Metadata-Version: 2.4
Name: edp-tool
Version: 0.2.0
Summary: Empirical Dependence Plot (EDP): a model-free EDA plot of a target's conditional mean/rate across a feature.
Author-email: attilalr <attila.leaes@gmail.com>
License: MIT
Project-URL: Homepage, https://github.com/attilalr/edp-tool
Keywords: eda,visualization,partial-dependence,empirical-dependence,matplotlib
Classifier: Programming Language :: Python :: 3
Classifier: License :: OSI Approved :: MIT License
Classifier: Intended Audience :: Science/Research
Classifier: Topic :: Scientific/Engineering :: Visualization
Requires-Python: >=3.8
Description-Content-Type: text/markdown
License-File: LICENSE
Requires-Dist: numpy>=1.20
Requires-Dist: pandas>=1.2
Requires-Dist: matplotlib>=3.3
Provides-Extra: dev
Requires-Dist: pytest>=7.0; extra == "dev"
Dynamic: license-file

# edp-tool — Empirical Dependence Plot (EDP)

A small exploratory-data-analysis tool that shows how a target variable behaves
across grouped values of a feature.
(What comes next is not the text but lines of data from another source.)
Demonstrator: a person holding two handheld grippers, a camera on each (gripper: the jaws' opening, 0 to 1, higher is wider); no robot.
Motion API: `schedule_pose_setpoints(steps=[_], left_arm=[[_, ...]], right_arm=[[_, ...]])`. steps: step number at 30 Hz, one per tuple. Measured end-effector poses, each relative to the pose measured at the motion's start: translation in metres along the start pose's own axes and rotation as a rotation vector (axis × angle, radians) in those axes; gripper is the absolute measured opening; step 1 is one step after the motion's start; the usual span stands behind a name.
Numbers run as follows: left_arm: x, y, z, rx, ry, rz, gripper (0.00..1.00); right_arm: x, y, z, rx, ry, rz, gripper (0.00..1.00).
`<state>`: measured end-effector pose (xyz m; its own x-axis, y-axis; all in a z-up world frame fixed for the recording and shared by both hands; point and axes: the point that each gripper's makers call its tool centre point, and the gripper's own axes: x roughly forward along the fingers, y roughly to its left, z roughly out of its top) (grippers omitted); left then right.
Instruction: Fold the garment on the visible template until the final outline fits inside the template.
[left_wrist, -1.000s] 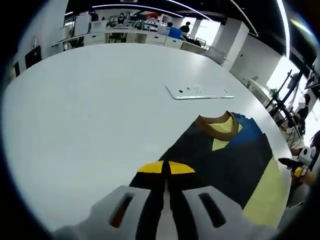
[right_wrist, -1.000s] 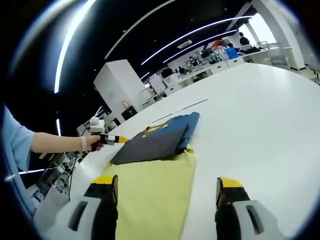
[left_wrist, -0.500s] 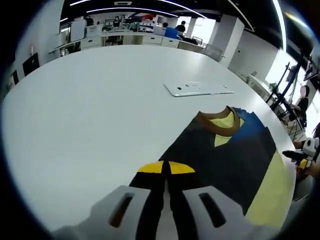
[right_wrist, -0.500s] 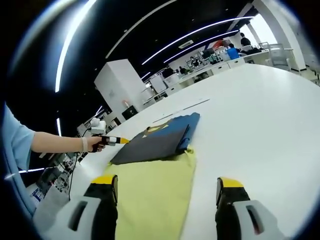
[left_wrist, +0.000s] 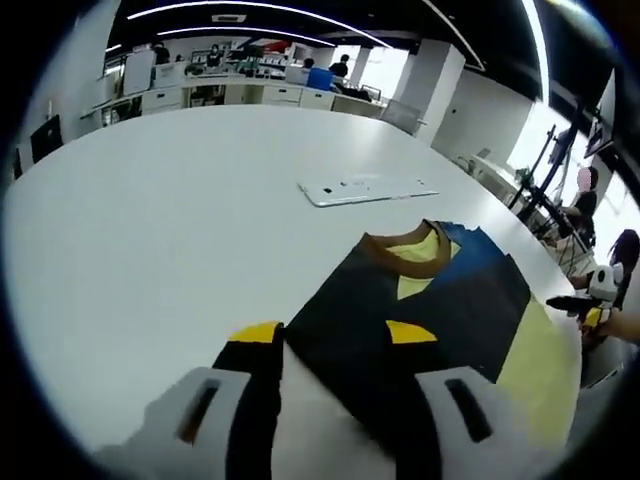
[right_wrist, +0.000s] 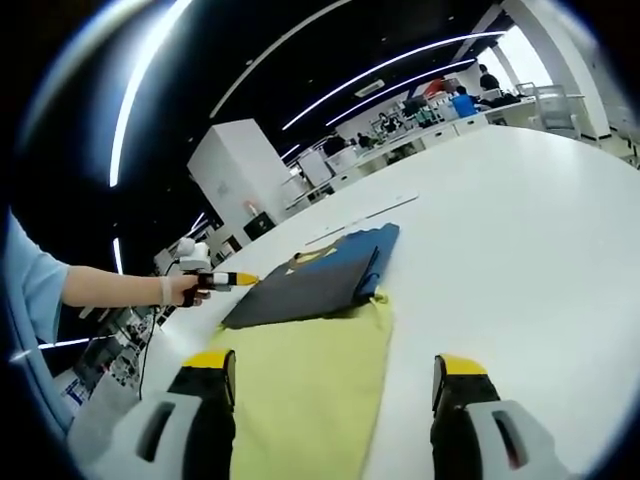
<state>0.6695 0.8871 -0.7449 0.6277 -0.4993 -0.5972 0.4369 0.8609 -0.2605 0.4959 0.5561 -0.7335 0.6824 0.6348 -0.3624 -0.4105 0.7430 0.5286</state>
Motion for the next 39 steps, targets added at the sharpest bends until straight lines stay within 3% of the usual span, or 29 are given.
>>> schedule_pose_setpoints(steps=[5, 18, 24, 31, 39], left_arm=[[-0.007, -0.007, 0.006, 0.005, -0.02, -0.035, 0.65], [-0.031, -0.033, 0.007, 0.041, -0.023, -0.1, 0.7], [-0.047, -0.056, 0.012, 0.031, -0.074, -0.147, 0.71], [-0.065, -0.074, -0.001, 0.062, -0.082, -0.162, 0.76], [-0.097, -0.083, -0.027, 0.039, -0.112, -0.154, 0.75]], right_arm=[[0.001, 0.004, 0.0, -0.006, 0.0, 0.007, 0.81], [-0.003, 0.012, 0.001, -0.048, 0.012, 0.023, 0.83], [-0.005, 0.014, 0.003, -0.076, 0.019, 0.032, 0.85], [-0.011, 0.018, 0.008, -0.125, 0.03, 0.046, 0.88], [-0.018, 0.02, 0.006, -0.184, 0.062, 0.058, 0.92]])
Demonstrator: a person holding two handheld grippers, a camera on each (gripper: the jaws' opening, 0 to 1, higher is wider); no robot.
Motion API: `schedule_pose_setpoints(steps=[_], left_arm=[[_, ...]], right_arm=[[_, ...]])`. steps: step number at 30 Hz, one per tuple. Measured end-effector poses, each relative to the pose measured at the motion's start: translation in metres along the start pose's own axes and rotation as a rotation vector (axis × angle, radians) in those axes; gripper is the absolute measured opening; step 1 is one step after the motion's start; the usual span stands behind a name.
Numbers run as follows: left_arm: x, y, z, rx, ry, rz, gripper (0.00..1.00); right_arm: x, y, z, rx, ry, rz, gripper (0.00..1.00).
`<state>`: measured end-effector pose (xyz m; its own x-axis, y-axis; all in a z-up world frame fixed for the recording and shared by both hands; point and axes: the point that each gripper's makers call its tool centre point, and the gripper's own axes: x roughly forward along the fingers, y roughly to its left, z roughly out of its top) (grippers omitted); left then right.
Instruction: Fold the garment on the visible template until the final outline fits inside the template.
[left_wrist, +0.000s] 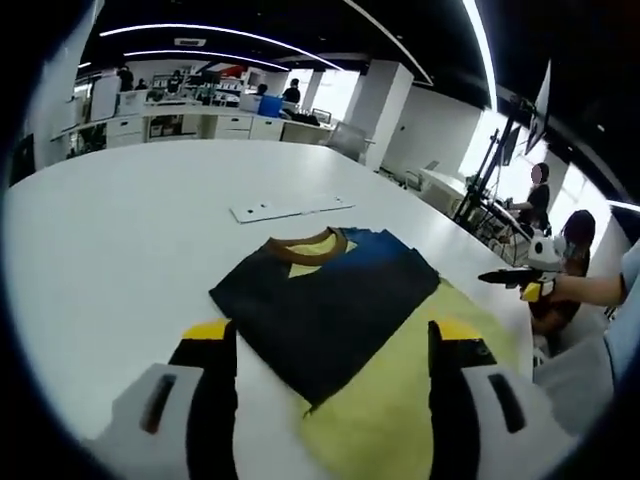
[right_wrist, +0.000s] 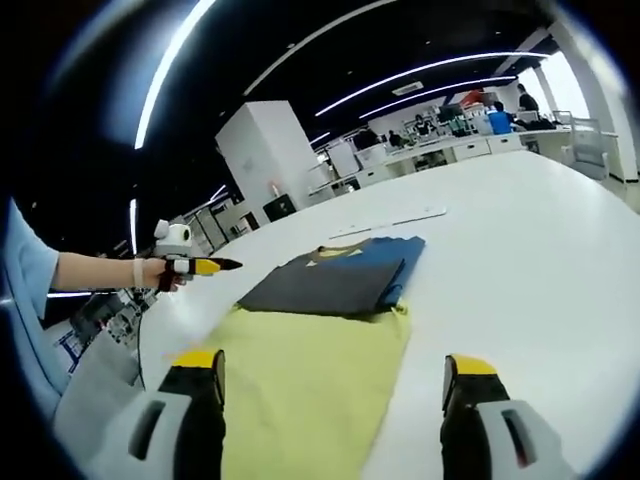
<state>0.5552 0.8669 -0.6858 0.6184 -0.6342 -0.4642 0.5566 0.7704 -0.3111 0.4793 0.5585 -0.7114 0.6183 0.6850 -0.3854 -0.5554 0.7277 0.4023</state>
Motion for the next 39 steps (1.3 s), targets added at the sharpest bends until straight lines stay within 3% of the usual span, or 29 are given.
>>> schedule_pose_setpoints(steps=[10, 13, 22, 31, 39], left_arm=[[-0.038, -0.024, -0.024, 0.019, -0.006, 0.009, 0.77], [-0.048, -0.029, -0.033, 0.023, -0.002, 0.008, 0.77], [-0.081, -0.047, -0.058, -0.007, -0.008, 0.011, 0.76], [-0.103, -0.059, -0.078, -0.019, -0.002, 0.017, 0.74], [-0.113, -0.07, -0.098, -0.003, 0.046, 0.011, 0.75]], right_arm=[[-0.005, 0.008, 0.003, -0.068, 0.036, 0.025, 0.94], [-0.004, 0.014, 0.002, -0.08, 0.043, 0.042, 0.99], [-0.006, 0.025, 0.007, -0.125, 0.041, 0.064, 1.0], [-0.016, 0.026, 0.013, -0.149, 0.04, 0.061, 1.0], [-0.023, 0.025, 0.01, -0.167, 0.051, 0.06, 1.0]])
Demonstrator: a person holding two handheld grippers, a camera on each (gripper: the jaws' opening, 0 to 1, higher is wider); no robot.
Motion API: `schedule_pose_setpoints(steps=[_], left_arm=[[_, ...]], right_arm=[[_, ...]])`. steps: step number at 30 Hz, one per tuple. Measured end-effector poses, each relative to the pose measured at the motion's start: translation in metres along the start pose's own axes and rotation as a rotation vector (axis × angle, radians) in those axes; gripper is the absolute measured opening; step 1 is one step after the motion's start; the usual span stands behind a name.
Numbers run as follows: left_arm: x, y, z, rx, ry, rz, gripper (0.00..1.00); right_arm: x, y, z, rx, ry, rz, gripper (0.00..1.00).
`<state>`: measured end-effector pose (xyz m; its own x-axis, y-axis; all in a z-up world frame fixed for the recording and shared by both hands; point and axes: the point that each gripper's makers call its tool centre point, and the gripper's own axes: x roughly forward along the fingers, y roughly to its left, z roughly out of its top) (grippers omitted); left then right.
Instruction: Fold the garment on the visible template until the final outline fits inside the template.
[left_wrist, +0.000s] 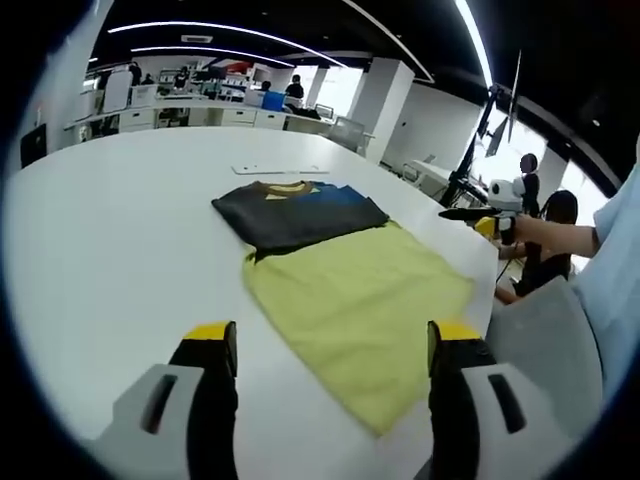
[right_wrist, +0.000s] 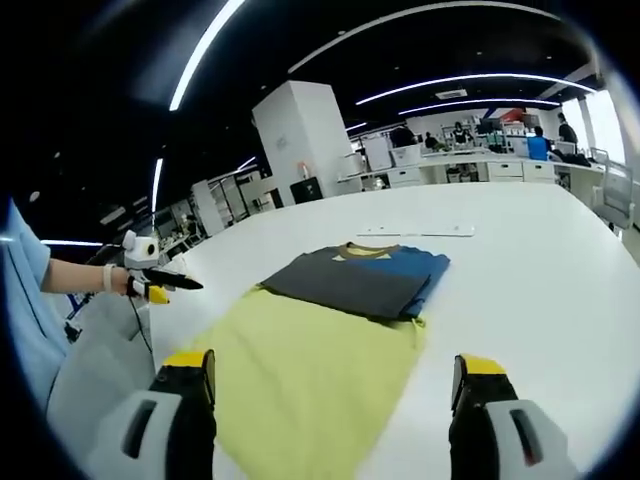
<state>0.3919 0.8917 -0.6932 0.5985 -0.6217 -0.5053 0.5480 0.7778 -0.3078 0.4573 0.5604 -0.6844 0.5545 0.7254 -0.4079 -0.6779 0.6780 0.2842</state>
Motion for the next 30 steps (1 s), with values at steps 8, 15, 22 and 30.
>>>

It is designed with **categorical / binary
targets** in mind (it plots the observed class rate), but it also works for
continuous targets (it plots the mean).

![example](https://user-images.githubusercontent.com/9744889/173620131-b056f517-e285-4309-909b-b02b56df6a7e.png)

## EDP vs. PDP — why the name changed

This tool was originally called a *Partial Dependence Plot (PDP)*, but that name
is technically inaccurate. A true PDP requires a **fitted model** and
**marginalizes** its predictions over the other features.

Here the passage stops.